The whole listing below needs to be duplicated exactly, pictures aside.

#### Data excerpt ####

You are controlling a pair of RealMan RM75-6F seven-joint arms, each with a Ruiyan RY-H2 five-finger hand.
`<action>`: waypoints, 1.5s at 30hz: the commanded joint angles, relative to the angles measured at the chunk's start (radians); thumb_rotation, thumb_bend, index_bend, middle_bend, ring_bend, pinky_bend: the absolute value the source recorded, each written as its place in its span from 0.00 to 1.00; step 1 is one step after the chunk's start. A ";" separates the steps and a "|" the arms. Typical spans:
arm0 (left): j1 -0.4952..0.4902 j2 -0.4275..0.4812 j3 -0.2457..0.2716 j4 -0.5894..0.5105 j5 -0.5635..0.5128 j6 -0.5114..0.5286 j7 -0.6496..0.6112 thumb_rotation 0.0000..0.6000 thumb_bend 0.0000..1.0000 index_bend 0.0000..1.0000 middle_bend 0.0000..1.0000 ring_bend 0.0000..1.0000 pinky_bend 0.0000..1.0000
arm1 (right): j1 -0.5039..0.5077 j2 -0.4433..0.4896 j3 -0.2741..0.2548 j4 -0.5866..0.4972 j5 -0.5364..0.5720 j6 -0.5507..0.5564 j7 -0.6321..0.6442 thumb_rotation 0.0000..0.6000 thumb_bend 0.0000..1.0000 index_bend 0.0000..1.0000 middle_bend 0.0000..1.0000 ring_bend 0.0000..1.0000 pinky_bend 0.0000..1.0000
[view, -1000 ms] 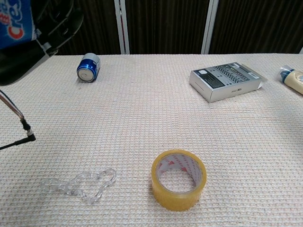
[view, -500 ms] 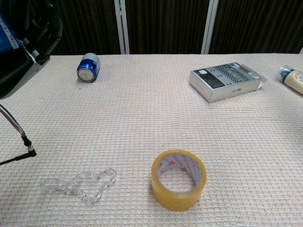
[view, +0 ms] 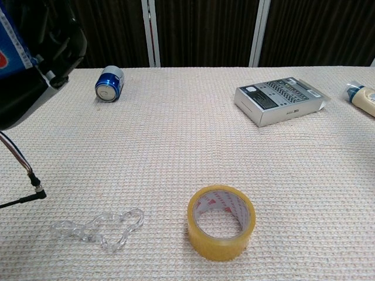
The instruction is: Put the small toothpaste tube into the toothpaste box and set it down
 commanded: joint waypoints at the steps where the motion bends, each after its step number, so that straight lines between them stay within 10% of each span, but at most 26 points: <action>1: 0.007 -0.006 -0.016 -0.004 -0.014 0.071 -0.022 1.00 0.33 0.51 0.49 0.28 0.26 | -0.003 -0.001 0.000 0.001 0.005 0.000 0.002 1.00 0.26 0.36 0.20 0.12 0.00; 23: 0.041 -0.012 -0.043 -0.033 -0.112 0.023 -0.061 1.00 0.31 0.41 0.34 0.24 0.27 | -0.004 -0.019 -0.006 0.010 0.026 -0.019 -0.018 1.00 0.26 0.37 0.20 0.12 0.00; 37: 0.064 0.026 -0.033 -0.058 -0.115 0.005 -0.063 1.00 0.38 0.53 0.56 0.31 0.30 | -0.010 -0.020 -0.007 0.029 0.045 -0.025 0.000 1.00 0.26 0.39 0.20 0.12 0.00; 45: 0.049 0.161 -0.007 -0.315 -0.151 -0.264 0.306 1.00 0.49 0.64 0.70 0.35 0.33 | -0.018 -0.009 -0.013 0.027 0.029 -0.018 0.007 1.00 0.26 0.39 0.20 0.13 0.00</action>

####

# Answer box:
You are controlling a pair of RealMan RM75-6F seven-joint arms, each with a Ruiyan RY-H2 five-finger hand.
`<action>`: waypoints, 1.5s at 30hz: the commanded joint angles, relative to the angles measured at the chunk's start (radians); thumb_rotation, thumb_bend, index_bend, middle_bend, ring_bend, pinky_bend: the absolute value the source recorded, each written as its place in its span from 0.00 to 1.00; step 1 is one step after the chunk's start. A ";" separates the steps and a "|" the arms. Typical spans:
arm0 (left): j1 -0.4952..0.4902 j2 -0.4275..0.4812 j3 -0.2457..0.2716 j4 -0.5894..0.5105 j5 -0.5635..0.5128 j6 -0.5114..0.5286 j7 -0.6496..0.6112 thumb_rotation 0.0000..0.6000 thumb_bend 0.0000..1.0000 index_bend 0.0000..1.0000 middle_bend 0.0000..1.0000 ring_bend 0.0000..1.0000 pinky_bend 0.0000..1.0000
arm1 (right): j1 -0.5039..0.5077 j2 -0.4433..0.4896 j3 -0.2741..0.2548 j4 -0.5866..0.4972 j5 -0.5364..0.5720 j6 -0.5507..0.5564 j7 -0.6321..0.6442 thumb_rotation 0.0000..0.6000 thumb_bend 0.0000..1.0000 index_bend 0.0000..1.0000 middle_bend 0.0000..1.0000 ring_bend 0.0000..1.0000 pinky_bend 0.0000..1.0000
[view, -1000 ms] 
[view, -500 ms] 
[view, +0 ms] 
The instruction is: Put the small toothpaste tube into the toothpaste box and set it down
 commanded: joint waypoints at the steps where the motion bends, each after its step number, so that straight lines between them stay within 10% of each span, but at most 26 points: <action>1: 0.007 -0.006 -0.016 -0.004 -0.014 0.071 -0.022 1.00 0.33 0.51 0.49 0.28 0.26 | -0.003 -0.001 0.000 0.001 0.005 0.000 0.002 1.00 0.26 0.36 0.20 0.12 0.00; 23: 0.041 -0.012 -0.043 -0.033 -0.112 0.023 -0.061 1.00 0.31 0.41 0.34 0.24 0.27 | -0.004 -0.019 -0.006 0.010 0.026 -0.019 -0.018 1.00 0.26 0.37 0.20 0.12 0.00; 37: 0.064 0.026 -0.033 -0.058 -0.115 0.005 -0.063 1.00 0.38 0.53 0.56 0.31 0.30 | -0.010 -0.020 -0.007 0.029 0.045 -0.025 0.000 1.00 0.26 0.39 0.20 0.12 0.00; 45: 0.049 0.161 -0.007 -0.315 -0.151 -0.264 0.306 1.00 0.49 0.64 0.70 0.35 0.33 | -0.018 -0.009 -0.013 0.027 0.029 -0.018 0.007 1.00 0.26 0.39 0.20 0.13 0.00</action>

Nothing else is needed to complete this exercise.